Results of the current study showed that irrigation water affects growth and grain yield in pea. Grain yield and yield related traits in the full irrigation (FI) and 0.75FI treatments of the late sown pea showed that 25% irrigation water can be saved without significant reduction in yield in regions where availability of water is limited. Evaluation of yield related traits such as the number of pods per plant showing simpler genetic control than grain yield per se might be helpful for the improvement of grain yield under water limited conditions28,29,30,31. Water use efficiency in 0.75FI and 0.5FI treatments did not differ with WUE in full irrigation in late sown peas which was in agreement with results of grain yield in deficit irrigation treatments. Optimal water use effieciency is one of the basic indicators of sustainable agriculture32. Under water deficient condition, the plant produces more yield compared to favorable moisture conditions32. Al-Barrak et al.33 reported that a decrease in water use efficiency will increase stress intensity that was inconsistent with the results of our study.

Although application of nirtogen is pivotal for the growth of crop plants, pea did not respond to nitrogen in our study. To maintain crop economical yield, it is necessary to optimize application of nitrogen for improvement of nitrogen use efficiency of plants reducing environmental risks such as impaired water quality, greenhouse effect and soil contamination16. Results of our study showed that nitrogen had inconsistent effects on pea traits. Previous studies have shown that the addition of nitrogen to pea has been disputed34,35. The application of nitrogen fertilizer did not show benefit to the yield traits in pea in our study. The N0 treatment of our study showed higher LAI, ET, grain weight and protein than application of nitrogen. In a study, nitrogen significantly affected the grain protein and yield in pea34. However, in the Achakzai et al.35 a significant negative correlation was found between the amount of nitrogen fertilizer and grain protein. It has been shown that a lower dose of nitrogen fertilizer effectively increases the rate of nitrogen remobilization compared to a high dose in pea (P. sativum L.)16.

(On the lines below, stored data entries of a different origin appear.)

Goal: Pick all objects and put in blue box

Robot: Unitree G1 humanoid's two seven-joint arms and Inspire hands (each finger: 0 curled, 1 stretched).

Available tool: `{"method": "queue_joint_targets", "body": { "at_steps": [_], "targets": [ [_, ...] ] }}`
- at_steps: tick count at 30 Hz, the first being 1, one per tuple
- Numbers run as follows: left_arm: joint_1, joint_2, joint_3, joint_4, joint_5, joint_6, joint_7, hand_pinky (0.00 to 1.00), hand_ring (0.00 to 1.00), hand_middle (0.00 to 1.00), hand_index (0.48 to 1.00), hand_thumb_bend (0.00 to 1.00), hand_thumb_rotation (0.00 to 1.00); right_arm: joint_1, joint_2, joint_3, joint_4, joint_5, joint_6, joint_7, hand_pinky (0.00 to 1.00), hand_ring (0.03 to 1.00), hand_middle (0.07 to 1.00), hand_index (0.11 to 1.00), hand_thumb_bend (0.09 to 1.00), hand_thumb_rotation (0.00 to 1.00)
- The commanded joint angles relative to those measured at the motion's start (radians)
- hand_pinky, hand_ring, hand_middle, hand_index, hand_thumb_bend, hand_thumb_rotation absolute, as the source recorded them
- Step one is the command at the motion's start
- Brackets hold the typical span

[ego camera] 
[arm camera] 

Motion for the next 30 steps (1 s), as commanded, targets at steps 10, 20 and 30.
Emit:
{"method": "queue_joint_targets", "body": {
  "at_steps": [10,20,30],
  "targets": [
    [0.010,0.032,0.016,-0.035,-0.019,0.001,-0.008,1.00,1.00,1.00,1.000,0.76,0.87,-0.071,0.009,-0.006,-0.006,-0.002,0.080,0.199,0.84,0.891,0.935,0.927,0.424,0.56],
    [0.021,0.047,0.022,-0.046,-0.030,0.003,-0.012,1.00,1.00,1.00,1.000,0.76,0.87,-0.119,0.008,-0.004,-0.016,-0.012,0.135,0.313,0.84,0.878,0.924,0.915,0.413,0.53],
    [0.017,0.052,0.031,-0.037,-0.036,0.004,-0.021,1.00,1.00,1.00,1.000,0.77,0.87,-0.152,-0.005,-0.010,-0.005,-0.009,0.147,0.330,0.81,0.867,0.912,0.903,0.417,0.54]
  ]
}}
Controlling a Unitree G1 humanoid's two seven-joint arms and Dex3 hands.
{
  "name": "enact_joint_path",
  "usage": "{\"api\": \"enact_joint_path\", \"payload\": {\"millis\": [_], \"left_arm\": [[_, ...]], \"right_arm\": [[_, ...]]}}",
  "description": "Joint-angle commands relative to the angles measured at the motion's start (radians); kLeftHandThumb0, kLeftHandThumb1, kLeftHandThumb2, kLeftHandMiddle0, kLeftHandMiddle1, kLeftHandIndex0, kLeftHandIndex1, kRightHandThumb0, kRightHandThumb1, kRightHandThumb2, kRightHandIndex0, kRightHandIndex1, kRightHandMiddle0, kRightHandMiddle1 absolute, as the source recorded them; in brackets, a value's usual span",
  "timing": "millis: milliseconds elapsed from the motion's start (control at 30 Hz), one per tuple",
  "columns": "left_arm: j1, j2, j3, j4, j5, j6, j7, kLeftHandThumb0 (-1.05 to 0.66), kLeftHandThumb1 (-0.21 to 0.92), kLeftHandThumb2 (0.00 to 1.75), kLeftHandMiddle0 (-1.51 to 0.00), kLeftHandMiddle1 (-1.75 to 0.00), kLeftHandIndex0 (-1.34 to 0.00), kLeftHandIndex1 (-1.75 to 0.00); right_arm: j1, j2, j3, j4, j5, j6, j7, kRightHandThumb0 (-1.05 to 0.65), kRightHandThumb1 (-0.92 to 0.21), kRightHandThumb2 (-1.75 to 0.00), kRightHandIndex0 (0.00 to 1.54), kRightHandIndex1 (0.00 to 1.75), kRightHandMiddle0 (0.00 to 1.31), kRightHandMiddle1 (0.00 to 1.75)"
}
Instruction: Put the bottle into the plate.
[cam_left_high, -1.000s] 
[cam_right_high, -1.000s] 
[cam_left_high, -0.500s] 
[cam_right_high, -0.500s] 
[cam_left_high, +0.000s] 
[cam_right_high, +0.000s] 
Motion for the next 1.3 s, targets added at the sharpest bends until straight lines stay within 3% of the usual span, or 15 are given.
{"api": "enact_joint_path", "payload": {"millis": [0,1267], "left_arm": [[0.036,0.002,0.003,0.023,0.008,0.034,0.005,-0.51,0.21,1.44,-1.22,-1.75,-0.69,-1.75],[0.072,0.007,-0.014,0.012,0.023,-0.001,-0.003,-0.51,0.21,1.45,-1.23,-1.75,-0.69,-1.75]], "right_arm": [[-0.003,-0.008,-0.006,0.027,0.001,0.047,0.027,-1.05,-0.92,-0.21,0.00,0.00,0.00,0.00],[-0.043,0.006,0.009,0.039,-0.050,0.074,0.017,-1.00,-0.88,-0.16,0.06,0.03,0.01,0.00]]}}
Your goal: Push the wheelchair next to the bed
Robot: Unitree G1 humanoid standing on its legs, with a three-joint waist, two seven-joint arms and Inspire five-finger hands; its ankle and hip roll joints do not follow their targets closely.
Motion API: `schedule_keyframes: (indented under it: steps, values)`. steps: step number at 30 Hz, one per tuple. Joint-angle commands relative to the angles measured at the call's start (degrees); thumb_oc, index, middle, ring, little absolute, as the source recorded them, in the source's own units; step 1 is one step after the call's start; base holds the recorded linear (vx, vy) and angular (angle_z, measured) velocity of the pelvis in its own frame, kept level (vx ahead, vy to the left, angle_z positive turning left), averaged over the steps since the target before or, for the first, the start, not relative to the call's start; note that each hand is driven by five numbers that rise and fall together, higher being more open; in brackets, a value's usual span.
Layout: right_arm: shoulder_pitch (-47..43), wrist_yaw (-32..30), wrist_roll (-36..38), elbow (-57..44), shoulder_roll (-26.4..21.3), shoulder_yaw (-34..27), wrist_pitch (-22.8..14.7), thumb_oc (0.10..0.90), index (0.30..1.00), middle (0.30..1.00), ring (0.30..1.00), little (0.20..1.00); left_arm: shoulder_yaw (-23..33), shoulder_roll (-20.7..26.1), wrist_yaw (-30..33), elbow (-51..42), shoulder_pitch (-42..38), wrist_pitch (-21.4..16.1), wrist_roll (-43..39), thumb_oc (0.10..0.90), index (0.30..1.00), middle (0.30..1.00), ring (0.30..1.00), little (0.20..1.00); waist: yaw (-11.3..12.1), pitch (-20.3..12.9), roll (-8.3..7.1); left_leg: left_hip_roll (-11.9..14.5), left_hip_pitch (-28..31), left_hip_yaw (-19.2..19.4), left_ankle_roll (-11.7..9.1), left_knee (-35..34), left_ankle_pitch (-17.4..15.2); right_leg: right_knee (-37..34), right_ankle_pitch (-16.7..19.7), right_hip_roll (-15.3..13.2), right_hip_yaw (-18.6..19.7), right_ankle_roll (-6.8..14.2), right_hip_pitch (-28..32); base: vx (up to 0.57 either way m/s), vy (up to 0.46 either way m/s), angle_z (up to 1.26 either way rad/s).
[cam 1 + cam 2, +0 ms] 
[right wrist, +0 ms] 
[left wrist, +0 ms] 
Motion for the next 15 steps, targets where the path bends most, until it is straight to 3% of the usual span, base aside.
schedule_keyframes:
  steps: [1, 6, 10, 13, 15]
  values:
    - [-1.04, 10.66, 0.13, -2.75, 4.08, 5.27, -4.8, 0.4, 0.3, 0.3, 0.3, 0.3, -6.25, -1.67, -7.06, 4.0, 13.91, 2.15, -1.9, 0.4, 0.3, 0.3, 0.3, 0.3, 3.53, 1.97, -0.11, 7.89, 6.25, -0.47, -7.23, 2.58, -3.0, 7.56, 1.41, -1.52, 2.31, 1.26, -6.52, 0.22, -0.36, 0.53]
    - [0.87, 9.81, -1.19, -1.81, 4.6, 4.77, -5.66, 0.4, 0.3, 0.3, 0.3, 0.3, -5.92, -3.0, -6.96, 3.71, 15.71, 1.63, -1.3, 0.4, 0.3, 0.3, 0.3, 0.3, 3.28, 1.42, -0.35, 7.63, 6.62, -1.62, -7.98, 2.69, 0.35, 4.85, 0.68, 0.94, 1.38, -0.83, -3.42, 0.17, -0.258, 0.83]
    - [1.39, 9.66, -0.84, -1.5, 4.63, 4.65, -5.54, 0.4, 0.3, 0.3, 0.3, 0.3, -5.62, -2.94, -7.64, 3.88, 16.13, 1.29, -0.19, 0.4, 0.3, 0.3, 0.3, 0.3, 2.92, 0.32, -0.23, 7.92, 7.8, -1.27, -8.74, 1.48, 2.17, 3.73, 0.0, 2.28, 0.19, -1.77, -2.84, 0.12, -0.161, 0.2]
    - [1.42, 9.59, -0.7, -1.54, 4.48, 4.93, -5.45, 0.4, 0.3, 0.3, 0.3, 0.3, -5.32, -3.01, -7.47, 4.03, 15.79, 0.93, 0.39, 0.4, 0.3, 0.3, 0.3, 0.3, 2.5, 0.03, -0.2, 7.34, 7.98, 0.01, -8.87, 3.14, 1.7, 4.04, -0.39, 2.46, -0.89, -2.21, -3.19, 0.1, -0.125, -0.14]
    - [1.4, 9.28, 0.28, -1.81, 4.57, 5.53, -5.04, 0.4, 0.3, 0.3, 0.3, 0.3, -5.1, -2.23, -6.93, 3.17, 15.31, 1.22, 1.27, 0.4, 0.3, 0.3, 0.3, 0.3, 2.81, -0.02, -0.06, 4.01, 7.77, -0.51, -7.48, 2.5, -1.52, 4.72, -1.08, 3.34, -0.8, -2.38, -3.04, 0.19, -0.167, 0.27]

Plant and soil evaporation are important parameters for evaluation of the adverse effects of drought stress. Results of our study showed that plant ET was lower in 0.5FI than in 0.75FI and full irrigation treatments whilst the highest soil evaporation achieved in FI, March sowing and without application of nitrogen treatment combination in 2020. In fact, in the first year more water molecules were exposed to evaporation from the soil surface, while in the second year high evaporation from the soil occurred in irrigation treatments with lower water supply. This could be due to the influence of other factors such as relative humidity, temperature and radiation which shows managing evaporation from the soil surface is not easy as it has been affected by various weather and soil factors36. In arid and semi-arid regions, temperature and solar radiation play a major role in evapotranspiration37.

Conclusions

Results of this study showed that irrigation regimes, sowing date and application of nitrogen fertilizer significantly affected leaf area, water status and yield traits in pea. Adding nitrogen to the soil did not improve grain yield significantly and reduced protein content suggesting without application of nitrogen treatment could help sustainable agriculture. However, a short delay in sowing from February to March improved leaf water potential and increased yield related traits and water use efficiency in pea. Of the watering regimes tested, 0.75 and 0.5 field capacity (FC) treatemnts showed non-significant differences with full irrigation regimes (100% FC) for leaf water status and grain yield traits whilst resulted in lower plant and soil evaporations which shows at least 25% irrigation water can be saved without significant reduction in yield. Overall, results of our study suggested that without application of nitrogen and late sowing might improve grain yield and protein and water use efficiency of pea for cultivation under water limited conditions.